Personal information
- Full name: Edward Charles Prescott
- Date of birth: 9 December 1880
- Place of birth: Melbourne, Victoria
- Date of death: 21 June 1919 (aged 38)
- Place of death: South Melbourne, Victoria
- Original team(s): Williamstown

Playing career^{1}
- Years: Club / Games (Goals)
- 1904: Carlton / 11 (9)
- ^{1} Playing statistics correct to the end of 1904.

= Eddie Prescott =

Australian rules footballer

Edward Charles Prescott (9 December 1880 – 21 June 1919) was an Australian rules footballer who played with Carlton in the Victorian Football League (VFL).

==Family==
The son of Charles Edward Prescott, and Minnie Prescott, née Keily, Edward Charles Prescott was born in Melbourne on 9 December 1880.

==Football==
===Wiiliamstown (VFA)===
He played for Williamstown Football Club in the Victorian Football Association (VFA) in 1902 and 1903.

===Carlton (VFL)===
In June 1904 the VFA permit committee refused to grant Prescott a clearance to transfer from Williamstown to North Melbourne (which at the time, was also a VFA club); however, several weeks later it granted Prescott a clearance to play with Carlton in the Victorian Football League (VFL).

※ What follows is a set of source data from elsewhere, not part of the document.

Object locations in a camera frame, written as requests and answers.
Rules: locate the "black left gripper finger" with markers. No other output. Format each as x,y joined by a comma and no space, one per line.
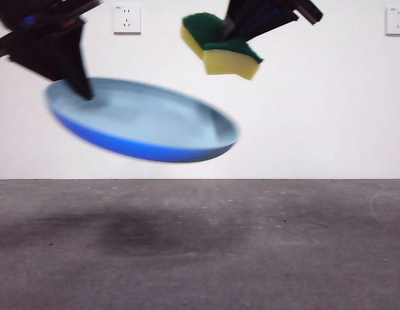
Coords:
35,63
75,64

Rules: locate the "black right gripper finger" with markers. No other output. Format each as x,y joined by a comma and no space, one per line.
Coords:
235,17
267,19

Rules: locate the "yellow sponge with green pad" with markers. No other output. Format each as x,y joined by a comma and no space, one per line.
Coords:
226,63

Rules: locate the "blue round plate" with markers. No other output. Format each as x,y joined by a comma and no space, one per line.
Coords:
148,119

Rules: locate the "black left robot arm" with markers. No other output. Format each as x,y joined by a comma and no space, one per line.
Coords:
6,16

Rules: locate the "white wall socket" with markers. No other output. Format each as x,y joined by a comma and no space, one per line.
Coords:
127,20
396,21

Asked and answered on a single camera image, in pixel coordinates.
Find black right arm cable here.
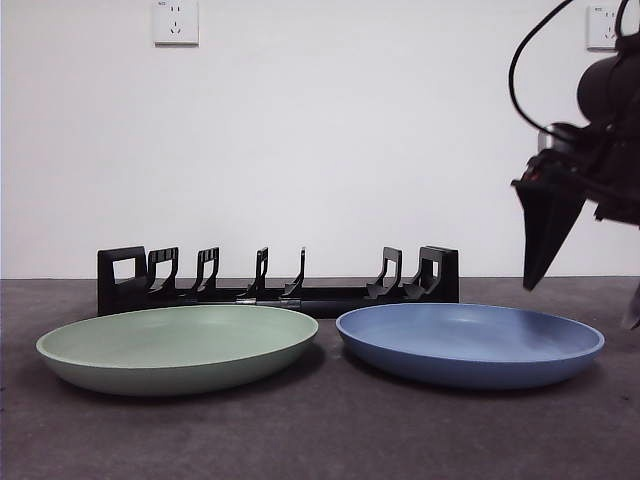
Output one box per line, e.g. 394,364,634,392
508,0,576,134

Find blue round plate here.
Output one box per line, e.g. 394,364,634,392
334,301,606,391

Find white wall socket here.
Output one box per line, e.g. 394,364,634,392
586,5,630,52
153,0,200,49

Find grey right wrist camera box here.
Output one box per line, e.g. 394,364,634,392
535,122,577,152

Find black plastic plate rack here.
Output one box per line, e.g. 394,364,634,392
97,244,460,320

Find pale green round plate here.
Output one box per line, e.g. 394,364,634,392
35,303,321,398

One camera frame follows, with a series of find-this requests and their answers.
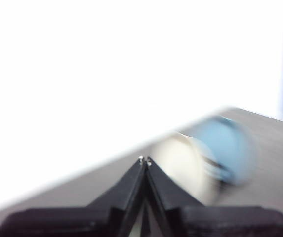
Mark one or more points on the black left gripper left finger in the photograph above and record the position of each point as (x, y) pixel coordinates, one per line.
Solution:
(111, 217)

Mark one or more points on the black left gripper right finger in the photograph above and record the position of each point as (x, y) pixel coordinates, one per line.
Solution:
(180, 217)

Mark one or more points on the beige plate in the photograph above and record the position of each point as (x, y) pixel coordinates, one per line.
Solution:
(180, 163)

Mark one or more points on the blue plate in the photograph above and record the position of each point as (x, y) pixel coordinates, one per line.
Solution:
(230, 145)

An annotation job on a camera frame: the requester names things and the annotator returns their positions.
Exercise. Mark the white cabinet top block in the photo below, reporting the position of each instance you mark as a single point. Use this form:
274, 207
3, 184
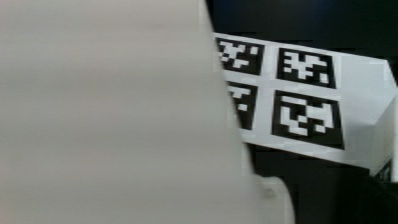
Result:
385, 166

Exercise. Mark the white cabinet body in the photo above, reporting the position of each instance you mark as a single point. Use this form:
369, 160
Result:
122, 151

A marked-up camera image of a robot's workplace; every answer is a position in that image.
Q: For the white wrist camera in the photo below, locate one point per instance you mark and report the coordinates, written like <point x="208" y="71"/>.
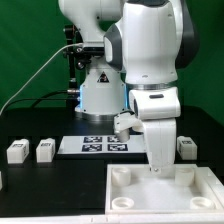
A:
<point x="123" y="122"/>

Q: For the black camera on stand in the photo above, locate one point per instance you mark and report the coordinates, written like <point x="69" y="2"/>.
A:
<point x="77" y="58"/>

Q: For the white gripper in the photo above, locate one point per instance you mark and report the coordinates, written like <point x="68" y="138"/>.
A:
<point x="160" y="141"/>

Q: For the white square table top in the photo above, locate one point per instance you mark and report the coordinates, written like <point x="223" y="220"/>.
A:
<point x="181" y="189"/>

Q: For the white fiducial marker sheet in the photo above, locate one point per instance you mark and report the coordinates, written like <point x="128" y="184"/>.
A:
<point x="100" y="144"/>

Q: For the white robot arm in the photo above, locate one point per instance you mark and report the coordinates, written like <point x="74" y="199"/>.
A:
<point x="130" y="50"/>

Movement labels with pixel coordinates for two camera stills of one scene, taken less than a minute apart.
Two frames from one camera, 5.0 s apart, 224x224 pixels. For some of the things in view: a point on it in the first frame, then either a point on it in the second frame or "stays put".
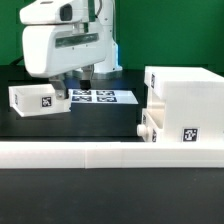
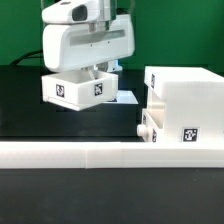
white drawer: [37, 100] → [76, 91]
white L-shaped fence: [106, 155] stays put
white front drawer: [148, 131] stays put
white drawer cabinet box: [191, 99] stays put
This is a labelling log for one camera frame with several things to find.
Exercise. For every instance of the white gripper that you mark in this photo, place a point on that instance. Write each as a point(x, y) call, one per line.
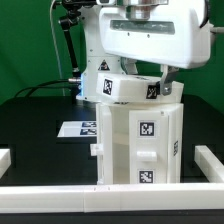
point(176, 34)

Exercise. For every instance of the white cabinet top block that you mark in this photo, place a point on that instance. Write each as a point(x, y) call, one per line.
point(120, 88)

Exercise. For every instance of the white cabinet body box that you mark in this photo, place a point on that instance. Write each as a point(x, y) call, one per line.
point(120, 129)

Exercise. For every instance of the white cabinet door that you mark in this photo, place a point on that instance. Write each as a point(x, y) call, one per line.
point(103, 148)
point(148, 144)

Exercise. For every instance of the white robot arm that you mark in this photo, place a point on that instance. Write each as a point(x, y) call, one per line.
point(98, 60)

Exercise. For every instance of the white U-shaped obstacle fence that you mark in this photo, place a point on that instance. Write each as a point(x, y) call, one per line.
point(110, 198)

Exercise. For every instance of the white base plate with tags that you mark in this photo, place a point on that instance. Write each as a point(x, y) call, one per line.
point(78, 129)

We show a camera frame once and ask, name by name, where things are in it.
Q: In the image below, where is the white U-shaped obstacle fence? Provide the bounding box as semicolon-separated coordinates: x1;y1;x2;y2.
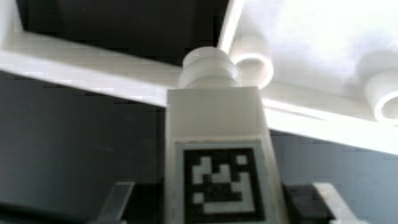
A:
0;0;398;155

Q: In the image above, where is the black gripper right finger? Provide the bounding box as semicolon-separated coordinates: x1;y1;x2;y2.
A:
282;182;367;224

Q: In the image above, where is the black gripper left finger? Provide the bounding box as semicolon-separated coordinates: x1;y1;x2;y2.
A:
87;182;163;224

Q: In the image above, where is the white square tabletop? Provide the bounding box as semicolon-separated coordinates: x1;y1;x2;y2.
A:
220;0;398;125

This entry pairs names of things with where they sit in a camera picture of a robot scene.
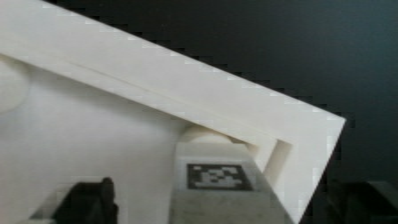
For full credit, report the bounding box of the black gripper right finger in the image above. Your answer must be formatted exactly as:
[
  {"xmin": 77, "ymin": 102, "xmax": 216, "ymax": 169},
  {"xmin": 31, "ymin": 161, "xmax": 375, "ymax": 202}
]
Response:
[{"xmin": 326, "ymin": 179, "xmax": 398, "ymax": 224}]

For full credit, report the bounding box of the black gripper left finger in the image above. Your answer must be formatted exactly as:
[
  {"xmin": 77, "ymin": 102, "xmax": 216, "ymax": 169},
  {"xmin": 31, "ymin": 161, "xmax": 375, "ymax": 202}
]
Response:
[{"xmin": 29, "ymin": 176, "xmax": 121, "ymax": 224}]

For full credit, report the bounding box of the white table leg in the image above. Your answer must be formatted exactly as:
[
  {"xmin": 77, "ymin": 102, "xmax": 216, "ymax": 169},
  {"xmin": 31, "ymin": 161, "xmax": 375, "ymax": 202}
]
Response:
[{"xmin": 169, "ymin": 126, "xmax": 295, "ymax": 224}]

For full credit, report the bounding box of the white square table top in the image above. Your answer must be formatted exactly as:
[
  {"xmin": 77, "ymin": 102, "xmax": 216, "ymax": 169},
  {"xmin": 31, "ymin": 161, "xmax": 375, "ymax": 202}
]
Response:
[{"xmin": 0, "ymin": 0, "xmax": 345, "ymax": 224}]

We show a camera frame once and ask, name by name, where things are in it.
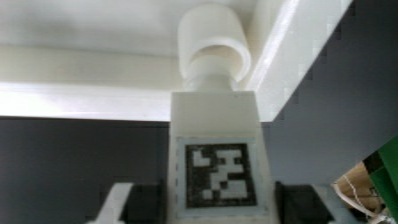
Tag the white table leg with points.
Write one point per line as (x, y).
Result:
(219, 181)

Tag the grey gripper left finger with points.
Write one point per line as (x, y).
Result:
(111, 211)

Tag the white square table top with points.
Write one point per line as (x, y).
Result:
(90, 54)

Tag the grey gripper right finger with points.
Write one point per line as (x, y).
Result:
(342, 215)

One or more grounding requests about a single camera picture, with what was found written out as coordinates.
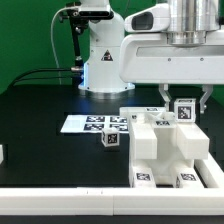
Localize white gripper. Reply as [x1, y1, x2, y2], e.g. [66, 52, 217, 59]
[120, 2, 224, 114]

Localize white chair back frame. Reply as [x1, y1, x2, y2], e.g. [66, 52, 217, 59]
[120, 107, 210, 160]

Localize white chair seat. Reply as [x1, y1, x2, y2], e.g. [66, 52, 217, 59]
[129, 147, 194, 188]

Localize white marker base sheet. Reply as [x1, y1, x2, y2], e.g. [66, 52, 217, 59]
[61, 115, 128, 134]

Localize white block left edge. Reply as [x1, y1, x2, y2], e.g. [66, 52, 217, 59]
[0, 145, 4, 164]

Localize white L-shaped wall fence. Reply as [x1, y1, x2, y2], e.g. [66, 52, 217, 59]
[0, 157, 224, 216]

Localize black camera on stand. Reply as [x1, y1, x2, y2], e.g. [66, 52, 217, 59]
[59, 0, 114, 23]

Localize black cables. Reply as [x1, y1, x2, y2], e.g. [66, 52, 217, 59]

In his single season with Carlton (1904), he played in 11 games and kicked 9 goals, and his last match was in the 1904 Grand Final against Fitzroy on 17 September 1904, in which he kicked one of Carlton's five goals (Carlton lost to Fitzroy: 5.7 (37) to 9.7 (61)).

==Death==
He died at South Melbourne, Victoria on 21 June 1919.